Task brief
Drop the pictures, then extract the listing word for word.
-.-.-
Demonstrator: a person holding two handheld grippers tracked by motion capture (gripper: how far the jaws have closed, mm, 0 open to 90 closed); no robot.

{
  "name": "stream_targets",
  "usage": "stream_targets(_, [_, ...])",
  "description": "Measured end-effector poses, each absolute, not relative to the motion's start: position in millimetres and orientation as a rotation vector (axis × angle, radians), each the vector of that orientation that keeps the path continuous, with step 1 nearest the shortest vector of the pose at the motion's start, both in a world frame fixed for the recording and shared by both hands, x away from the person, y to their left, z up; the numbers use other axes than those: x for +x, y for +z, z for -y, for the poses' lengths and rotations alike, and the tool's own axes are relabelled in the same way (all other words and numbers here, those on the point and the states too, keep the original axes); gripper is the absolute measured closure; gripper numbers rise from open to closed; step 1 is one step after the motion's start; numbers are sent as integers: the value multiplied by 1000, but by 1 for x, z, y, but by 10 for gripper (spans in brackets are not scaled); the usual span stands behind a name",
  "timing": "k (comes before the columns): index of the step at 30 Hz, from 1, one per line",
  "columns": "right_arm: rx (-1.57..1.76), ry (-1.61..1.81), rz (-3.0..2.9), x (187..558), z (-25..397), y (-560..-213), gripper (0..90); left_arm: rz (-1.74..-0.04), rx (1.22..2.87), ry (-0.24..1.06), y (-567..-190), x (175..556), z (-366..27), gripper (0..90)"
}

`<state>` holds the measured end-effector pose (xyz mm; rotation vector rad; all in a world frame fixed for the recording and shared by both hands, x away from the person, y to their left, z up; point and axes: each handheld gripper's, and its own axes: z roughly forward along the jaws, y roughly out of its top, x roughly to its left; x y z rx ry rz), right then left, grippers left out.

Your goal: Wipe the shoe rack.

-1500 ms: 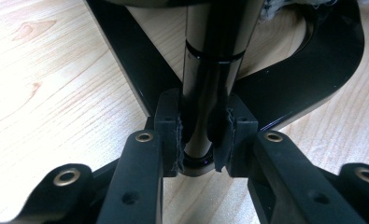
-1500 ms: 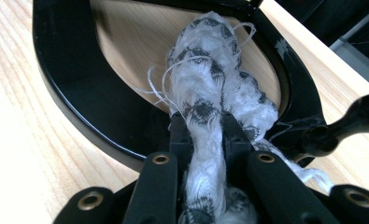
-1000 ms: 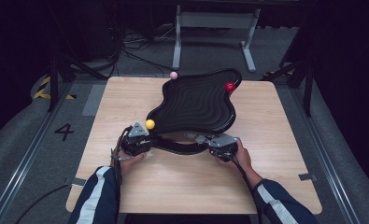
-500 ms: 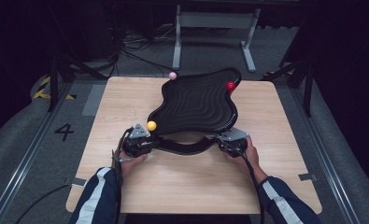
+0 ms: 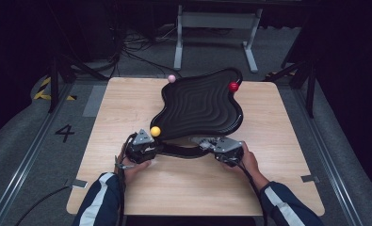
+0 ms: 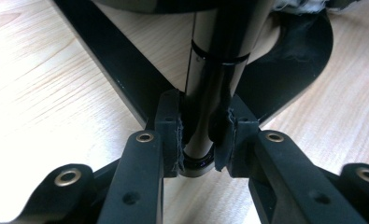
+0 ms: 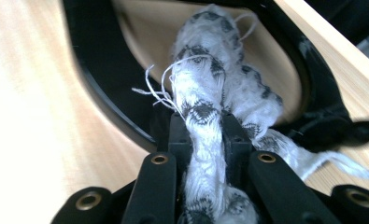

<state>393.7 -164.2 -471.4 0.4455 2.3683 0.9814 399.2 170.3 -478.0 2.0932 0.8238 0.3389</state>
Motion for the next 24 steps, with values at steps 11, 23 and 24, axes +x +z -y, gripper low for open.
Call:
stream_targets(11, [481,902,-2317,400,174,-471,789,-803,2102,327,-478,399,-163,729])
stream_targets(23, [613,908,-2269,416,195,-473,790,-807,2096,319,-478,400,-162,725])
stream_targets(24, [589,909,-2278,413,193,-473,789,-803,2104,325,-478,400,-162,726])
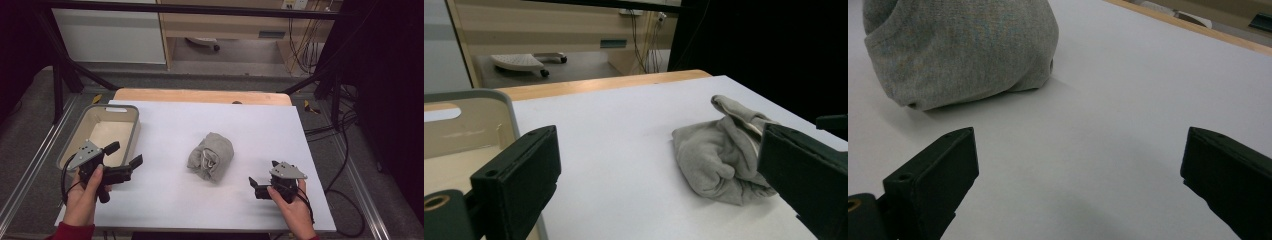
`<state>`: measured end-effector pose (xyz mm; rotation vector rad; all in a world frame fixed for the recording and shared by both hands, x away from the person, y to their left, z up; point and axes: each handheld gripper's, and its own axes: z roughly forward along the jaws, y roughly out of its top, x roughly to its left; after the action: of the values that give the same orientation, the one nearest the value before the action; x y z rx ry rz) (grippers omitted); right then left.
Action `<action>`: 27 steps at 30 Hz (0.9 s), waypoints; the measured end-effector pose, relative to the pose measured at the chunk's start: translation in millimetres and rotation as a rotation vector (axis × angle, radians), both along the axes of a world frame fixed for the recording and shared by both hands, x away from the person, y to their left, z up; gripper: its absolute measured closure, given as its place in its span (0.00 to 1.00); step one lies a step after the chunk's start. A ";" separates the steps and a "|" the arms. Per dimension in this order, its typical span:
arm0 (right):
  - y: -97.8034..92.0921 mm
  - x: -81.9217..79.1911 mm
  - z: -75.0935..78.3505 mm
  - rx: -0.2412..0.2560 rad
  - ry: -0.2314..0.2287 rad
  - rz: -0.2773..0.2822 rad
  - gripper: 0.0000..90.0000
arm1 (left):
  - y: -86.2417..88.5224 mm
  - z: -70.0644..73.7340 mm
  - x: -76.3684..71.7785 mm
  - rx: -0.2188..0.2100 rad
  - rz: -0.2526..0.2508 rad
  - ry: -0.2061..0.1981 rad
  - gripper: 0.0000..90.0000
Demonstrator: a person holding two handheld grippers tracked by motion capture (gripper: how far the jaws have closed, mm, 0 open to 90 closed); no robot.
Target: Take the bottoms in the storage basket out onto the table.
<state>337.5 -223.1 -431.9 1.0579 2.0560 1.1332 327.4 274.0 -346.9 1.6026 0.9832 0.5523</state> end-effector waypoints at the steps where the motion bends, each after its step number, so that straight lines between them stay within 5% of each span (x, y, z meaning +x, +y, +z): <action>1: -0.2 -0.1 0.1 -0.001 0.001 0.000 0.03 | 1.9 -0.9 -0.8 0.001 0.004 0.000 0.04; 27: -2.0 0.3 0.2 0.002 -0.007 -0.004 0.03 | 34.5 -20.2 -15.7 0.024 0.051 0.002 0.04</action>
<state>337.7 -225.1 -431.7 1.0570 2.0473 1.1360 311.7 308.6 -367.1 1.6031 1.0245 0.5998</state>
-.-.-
Response area
Demonstrator: a person holding two handheld grippers tracked by motion capture (gripper: how far the jaws have closed, mm, 0 open to 90 closed); no robot.

{
  "name": "stream_targets",
  "usage": "stream_targets(_, [_, ...])",
  "description": "Measured end-effector poses, each absolute, not relative to the motion's start: position in millimetres and orientation as a rotation vector (axis × angle, radians), each the vector of that orientation that keeps the path continuous, with step 1 nearest the shortest vector of the pose at the motion's start, both in a world frame fixed for the recording and shared by both hands, x away from the person, y to their left, z up; the numbers use other axes than those: x for +x, y for +z, z for -y, for the poses' lengths and rotations alike, and the tool's own axes are relabelled in the same way (all other words and numbers here, those on the point and the states too, keep the original axes); gripper is the absolute measured closure; gripper numbers rise from open to closed; step 1 is one step after the motion's start; numbers are sent as integers: the value multiplied by 1000, but by 1 for x, z, y, but by 10 for gripper (spans in brackets are not scaled); the usual span stands behind a name",
  "timing": "k (comes before the columns): index of the step at 30 Hz, from 1, one per line",
  "columns": "right_arm: rx (-1.57..1.76), ry (-1.61..1.81), rz (-3.0..2.9), x (187..558), z (-25..397), y (-560..-213), gripper (0..90); left_arm: rz (-1.74..-0.04), rx (1.22..2.87), ry (-0.24..1.06), y (-567..-190), x (175..556), z (-366..27), gripper (0..90)"
}

`<state>` holds the measured end-effector pose (xyz mm; rotation vector rad; all in a world frame fixed for the recording and shared by both hands, x away from the person, y to their left, z up; point and axes: each handheld gripper's, and its own axes: z roughly forward along the jaws, y roughly out of its top, x roughly to its left; x y z rx ry rz), right then left, grippers left out.

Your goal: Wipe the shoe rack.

-1500 ms: 
-1500 ms: 
-1000 ms: 
-500 ms: 
+0 ms: 
+0 ms: 
+0 ms: 

<state>393.7 -164.2 -471.4 0.4455 2.3683 0.9814 399.2 170.3 -478.0 2.0932 0.8238 0.3389</state>
Motion for the next 24 steps, with values at steps 11, 23 and 24, axes +x +z -y, gripper low for open.
Call:
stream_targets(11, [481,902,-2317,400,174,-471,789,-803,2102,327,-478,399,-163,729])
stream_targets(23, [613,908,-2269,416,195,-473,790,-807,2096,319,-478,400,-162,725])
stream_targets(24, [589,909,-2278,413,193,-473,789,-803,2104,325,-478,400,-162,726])
`<state>`: measured end-effector pose (xyz mm; rotation vector rad; all in a world frame fixed for the recording and shared by both hands, x away from the person, y to their left, z up; point and axes: each handheld gripper's, and its own axes: z roughly forward along the jaws, y roughly out of its top, x roughly to its left; after the action: of the values that give the same orientation, the one nearest the value before the action; x y z rx ry rz) (grippers omitted); right then left.
Action `<action>`: 27 steps at 30 Hz (0.9 s), waypoints; the measured end-effector pose, relative to the pose measured at the chunk's start: translation in millimetres and rotation as a rotation vector (axis × angle, radians), both along the axes of a world frame fixed for the recording and shared by both hands, x away from the person, y to their left, z up; gripper: its absolute measured closure, given as its place in its span (0.00 to 1.00); step one lies a step after the chunk's start. A ";" separates the steps and a "|" the arms. Per dimension in this order, its typical span:
arm0 (right):
  - y: -97.8034..92.0921 mm
  - x: -81.9217..79.1911 mm
  - z: -75.0935..78.3505 mm
  - rx: -0.2412..0.2560 rad
  - ry: -0.2314..0.2287 rad
  - rz: -0.2773..0.2822 rad
  - gripper: 0.0000..90.0000
arm1 (left):
  - y: -86.2417..88.5224 mm
  - z: -70.0644..73.7340 mm
  - x: -76.3684..71.7785 mm
  - rx: -0.2188..0.2100 rad
  - rz: -0.2526..0.2508 rad
  - ry: -0.2061..0.1981 rad
  - gripper: 0.0000..90.0000
Demonstrator: a person holding two handheld grippers tracked by motion capture (gripper: how far the jaws have closed, mm, 0 open to 90 closed); no robot.
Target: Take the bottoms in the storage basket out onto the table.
<state>337.5 -223.1 -431.9 1.0579 2.0560 1.1332 327.4 274.0 -346.9 1.6026 0.9832 0.5523</state> end-effector waypoints at the steps where the motion bends, each after its step number, so that straight lines between them stay within 5% of each span (x, y, z meaning +x, +y, +z): <action>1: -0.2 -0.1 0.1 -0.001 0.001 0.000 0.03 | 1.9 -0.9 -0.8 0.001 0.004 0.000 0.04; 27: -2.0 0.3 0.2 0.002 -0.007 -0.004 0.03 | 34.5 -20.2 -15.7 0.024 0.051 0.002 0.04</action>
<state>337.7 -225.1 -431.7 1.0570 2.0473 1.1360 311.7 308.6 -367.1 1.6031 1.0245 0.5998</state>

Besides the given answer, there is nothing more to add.